Statistics, Data Science, and Silver
I've commented in the past on the choice of Nate Silver as the invited speaker at this year's Joint Statistical Meeting. I have been very critical of Silver, mostly because of some choice words he made about modern statistics in his popular science book The Signal and the Noise.
Silver's address to the JSM has come and gone, and I have to say, I'm very impressed with how he handled the opportunity. Since I didn't attend the JSM, and the JSM don't seem to broadcast its presentations (for shame!), I have gotten my coverage of Silver's talk second hand. Let's take this post as a pretty good indication of what Silver chose to talk about.
First, I'm happy that Silver admitted he is not a statistician. I've written in the past about the difference between a statistician and someone who uses statistics.
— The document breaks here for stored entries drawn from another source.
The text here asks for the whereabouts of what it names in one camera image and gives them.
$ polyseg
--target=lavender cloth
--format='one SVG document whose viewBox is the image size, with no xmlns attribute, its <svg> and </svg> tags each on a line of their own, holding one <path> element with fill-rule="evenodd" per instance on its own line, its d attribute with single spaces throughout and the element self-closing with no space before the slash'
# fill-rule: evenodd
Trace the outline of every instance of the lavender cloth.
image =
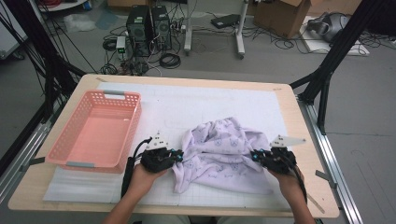
<svg viewBox="0 0 396 224">
<path fill-rule="evenodd" d="M 269 148 L 265 134 L 242 128 L 235 118 L 188 130 L 182 138 L 183 162 L 173 166 L 175 192 L 186 191 L 194 182 L 237 192 L 271 193 L 263 168 L 251 159 L 253 148 Z"/>
</svg>

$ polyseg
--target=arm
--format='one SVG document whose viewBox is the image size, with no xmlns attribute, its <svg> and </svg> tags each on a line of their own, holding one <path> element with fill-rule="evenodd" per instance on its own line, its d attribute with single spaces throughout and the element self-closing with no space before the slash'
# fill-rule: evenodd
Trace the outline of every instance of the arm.
<svg viewBox="0 0 396 224">
<path fill-rule="evenodd" d="M 296 224 L 315 224 L 315 220 L 305 204 L 303 192 L 297 179 L 292 175 L 280 175 L 268 170 L 279 181 L 280 191 L 288 201 Z"/>
<path fill-rule="evenodd" d="M 127 223 L 136 204 L 149 192 L 154 181 L 165 173 L 166 170 L 157 174 L 150 173 L 141 164 L 137 164 L 134 168 L 134 175 L 132 176 L 127 192 L 111 210 L 102 224 Z"/>
</svg>

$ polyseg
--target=table leg
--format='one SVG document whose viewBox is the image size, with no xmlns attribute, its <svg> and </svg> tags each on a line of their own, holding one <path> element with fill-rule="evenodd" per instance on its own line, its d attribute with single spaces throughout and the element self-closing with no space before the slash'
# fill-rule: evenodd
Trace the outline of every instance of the table leg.
<svg viewBox="0 0 396 224">
<path fill-rule="evenodd" d="M 242 39 L 242 31 L 244 29 L 244 23 L 245 23 L 245 17 L 247 15 L 247 11 L 248 11 L 248 0 L 244 0 L 244 5 L 242 5 L 239 26 L 235 30 L 236 45 L 238 46 L 238 54 L 240 59 L 244 59 L 245 57 L 245 47 L 244 47 L 244 41 Z"/>
<path fill-rule="evenodd" d="M 187 25 L 186 25 L 186 35 L 184 37 L 184 51 L 188 56 L 191 51 L 191 39 L 192 39 L 192 26 L 191 26 L 191 4 L 190 0 L 187 0 Z"/>
</svg>

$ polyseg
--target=aluminum frame
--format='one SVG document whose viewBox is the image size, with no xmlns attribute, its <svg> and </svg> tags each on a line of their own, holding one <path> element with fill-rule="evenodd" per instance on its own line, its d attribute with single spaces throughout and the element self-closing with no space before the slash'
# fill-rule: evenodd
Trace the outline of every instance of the aluminum frame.
<svg viewBox="0 0 396 224">
<path fill-rule="evenodd" d="M 309 124 L 313 130 L 313 134 L 315 135 L 315 139 L 317 140 L 318 147 L 321 152 L 320 156 L 324 160 L 326 168 L 329 171 L 329 178 L 333 183 L 336 184 L 335 190 L 337 192 L 338 199 L 344 208 L 343 211 L 348 223 L 362 224 L 363 221 L 361 219 L 361 214 L 359 213 L 358 207 L 352 198 L 347 186 L 347 182 L 344 179 L 344 175 L 340 166 L 338 165 L 338 161 L 335 158 L 329 138 L 325 134 L 322 134 L 318 126 L 317 110 L 313 105 L 306 105 L 301 101 L 299 102 L 299 105 L 301 109 L 305 110 L 307 116 L 309 117 L 309 120 L 306 120 L 305 123 L 309 121 Z"/>
<path fill-rule="evenodd" d="M 24 174 L 22 167 L 29 166 L 30 160 L 35 156 L 42 143 L 50 132 L 50 121 L 37 125 L 29 140 L 25 143 L 14 161 L 0 178 L 0 203 L 7 197 L 18 178 Z"/>
</svg>

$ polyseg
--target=pink plastic basket
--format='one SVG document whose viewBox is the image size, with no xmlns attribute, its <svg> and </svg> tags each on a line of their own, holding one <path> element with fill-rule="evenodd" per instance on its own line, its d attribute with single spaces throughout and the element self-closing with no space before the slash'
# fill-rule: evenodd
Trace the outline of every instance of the pink plastic basket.
<svg viewBox="0 0 396 224">
<path fill-rule="evenodd" d="M 68 170 L 122 173 L 140 114 L 139 93 L 86 91 L 46 161 Z"/>
</svg>
We need both sorts of people, just as we need mechanical engineers and car mechanics, and computer scientists and software engineers.
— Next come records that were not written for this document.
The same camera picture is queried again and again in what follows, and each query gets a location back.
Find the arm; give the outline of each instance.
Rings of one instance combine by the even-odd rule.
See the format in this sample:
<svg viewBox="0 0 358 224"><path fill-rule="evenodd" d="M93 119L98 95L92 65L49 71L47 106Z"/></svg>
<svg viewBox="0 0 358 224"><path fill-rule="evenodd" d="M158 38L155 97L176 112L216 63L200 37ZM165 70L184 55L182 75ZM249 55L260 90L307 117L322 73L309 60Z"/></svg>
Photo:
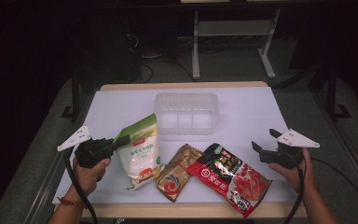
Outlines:
<svg viewBox="0 0 358 224"><path fill-rule="evenodd" d="M77 160L74 159L75 177L87 197L97 188L97 179L103 177L105 169L109 164L110 159L105 159L96 164L92 169L88 169L77 165ZM64 198L70 202L83 203L73 185L68 189ZM48 224L78 224L82 214L83 207L60 203L48 221Z"/></svg>
<svg viewBox="0 0 358 224"><path fill-rule="evenodd" d="M303 148L303 154L305 161L300 164L300 168L303 171L307 169L306 174L304 176L305 189L303 195L303 203L307 211L310 223L336 224L338 223L338 221L328 208L327 204L324 202L322 195L319 193L316 187L313 175L313 167L310 161L310 154L306 148ZM276 163L270 164L269 167L280 175L284 176L289 186L296 192L299 192L300 182L298 179L296 168L288 170Z"/></svg>

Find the packaged food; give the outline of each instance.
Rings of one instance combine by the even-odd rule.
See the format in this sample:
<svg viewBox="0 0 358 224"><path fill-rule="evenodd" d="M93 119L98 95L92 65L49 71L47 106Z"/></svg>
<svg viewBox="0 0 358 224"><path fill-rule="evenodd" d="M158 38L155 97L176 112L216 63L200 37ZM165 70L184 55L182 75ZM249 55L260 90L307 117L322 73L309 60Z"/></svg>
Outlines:
<svg viewBox="0 0 358 224"><path fill-rule="evenodd" d="M158 180L158 190L171 202L175 202L179 193L187 183L190 175L186 168L202 155L202 151L184 144L161 171Z"/></svg>
<svg viewBox="0 0 358 224"><path fill-rule="evenodd" d="M117 138L129 135L130 142L120 147L117 154L132 187L140 188L159 176L163 167L158 154L158 129L156 115L152 114L121 130Z"/></svg>
<svg viewBox="0 0 358 224"><path fill-rule="evenodd" d="M186 171L225 197L244 218L261 203L272 182L216 143Z"/></svg>

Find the wrist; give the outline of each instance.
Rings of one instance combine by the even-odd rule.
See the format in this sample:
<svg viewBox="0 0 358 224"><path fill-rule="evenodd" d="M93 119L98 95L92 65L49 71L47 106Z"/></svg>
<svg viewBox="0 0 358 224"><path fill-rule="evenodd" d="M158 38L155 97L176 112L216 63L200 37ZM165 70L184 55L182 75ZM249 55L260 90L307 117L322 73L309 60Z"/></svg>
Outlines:
<svg viewBox="0 0 358 224"><path fill-rule="evenodd" d="M313 199L317 194L319 194L319 190L316 186L314 184L308 184L304 188L303 201L305 202L309 199Z"/></svg>
<svg viewBox="0 0 358 224"><path fill-rule="evenodd" d="M88 207L84 203L73 202L73 201L66 199L65 197L62 197L62 198L57 197L57 199L60 201L60 203L62 205L70 205L75 209L81 209L81 210L88 209Z"/></svg>
<svg viewBox="0 0 358 224"><path fill-rule="evenodd" d="M73 185L71 185L71 187L66 192L65 199L70 200L75 203L83 203L83 200L81 199L80 195L77 193L75 186L73 186Z"/></svg>

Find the white sheet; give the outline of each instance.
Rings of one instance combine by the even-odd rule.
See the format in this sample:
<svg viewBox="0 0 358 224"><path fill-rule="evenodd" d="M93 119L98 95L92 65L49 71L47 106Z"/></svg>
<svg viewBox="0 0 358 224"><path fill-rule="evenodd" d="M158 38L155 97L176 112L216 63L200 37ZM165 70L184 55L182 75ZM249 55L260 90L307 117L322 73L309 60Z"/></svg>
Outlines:
<svg viewBox="0 0 358 224"><path fill-rule="evenodd" d="M252 149L255 141L264 149L274 150L277 140L269 135L269 129L281 133L287 131L281 111L269 87L201 88L141 91L98 91L86 117L85 124L94 139L116 137L121 129L145 118L154 111L154 99L160 92L214 92L218 96L219 121L215 133L205 136L159 136L158 146L162 162L169 162L185 143L205 150L212 143L219 143L248 163L266 178L274 180L264 202L291 202L296 193L284 178L260 162ZM70 186L66 171L58 186L56 196L61 197ZM98 188L89 196L92 203L170 203L157 189L155 182L127 191L131 186L116 153ZM196 177L190 178L177 203L221 203L225 199L202 184Z"/></svg>

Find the brown snack package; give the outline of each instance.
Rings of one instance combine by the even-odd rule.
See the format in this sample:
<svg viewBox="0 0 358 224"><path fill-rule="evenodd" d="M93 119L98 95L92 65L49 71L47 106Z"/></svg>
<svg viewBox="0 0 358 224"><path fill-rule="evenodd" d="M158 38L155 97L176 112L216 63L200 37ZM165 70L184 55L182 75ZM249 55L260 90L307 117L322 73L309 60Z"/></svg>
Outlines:
<svg viewBox="0 0 358 224"><path fill-rule="evenodd" d="M171 202L175 202L190 175L186 168L202 155L202 151L184 144L159 174L158 190Z"/></svg>
The rest of his talk addressed the role of statistics in journalism, which is certainly a topic Nate Silver knows a great deal about. Again, see this post at Revolutions for the eleven points Silver covered. Almost all of them are admonishments for those journalists who would also become quantitatively literate. This is great news, especially given the current state of the journalistic enterprise.
Apparently during the Q&A (mediated via Twitter!), Silver was asked for his thoughts about the possible distinction between data science and statistics. To my surprise, he commented that data science is a "sexed up" term for statistician. Which I'm of two minds about, given the divide I've decided to impose between statisticians and people who use statistics. At various times in the past year, I've made the claim that data science is the same thing as statistics, but I would also hesitate to claim that all data scientists are statisticians. And many of the more notable data scientists seem to share that hesitation. That's a strange contradiction to deal with: a field is really a sub-discipline of statistics, and yet its main practitioners are not statisticians.
I suppose this isn't too perplexing. Large parts of empirical science could be considered sub-branches of statistics. For instance, 'econometrics' is a fancy name for applying statistical models to economic problems. Psychometrics is another case of the exact same situation, except considering psychological measurements. Data science has just abstracted a field to anything that involves data (though 'data' itself is perhaps ill-defined), and thus must necessarily use statistics. (Since statistics is the branch of mathematical engineering that deals with noisy data coming from the real world.) But that doesn't make those people statisticians.
I've said in the past that I aspire to be a statistician, and I still stand by that aspiration. But I also aspire to hone my schlep skills so that I can answer cool questions about the real world that no one has thought to ask. There's certainly room for both sorts of skills, and no reason why a person with one should necessarily have the other. As this article explains, a PhD prepares you for doing research, but not necessarily for doing industry-scale data science.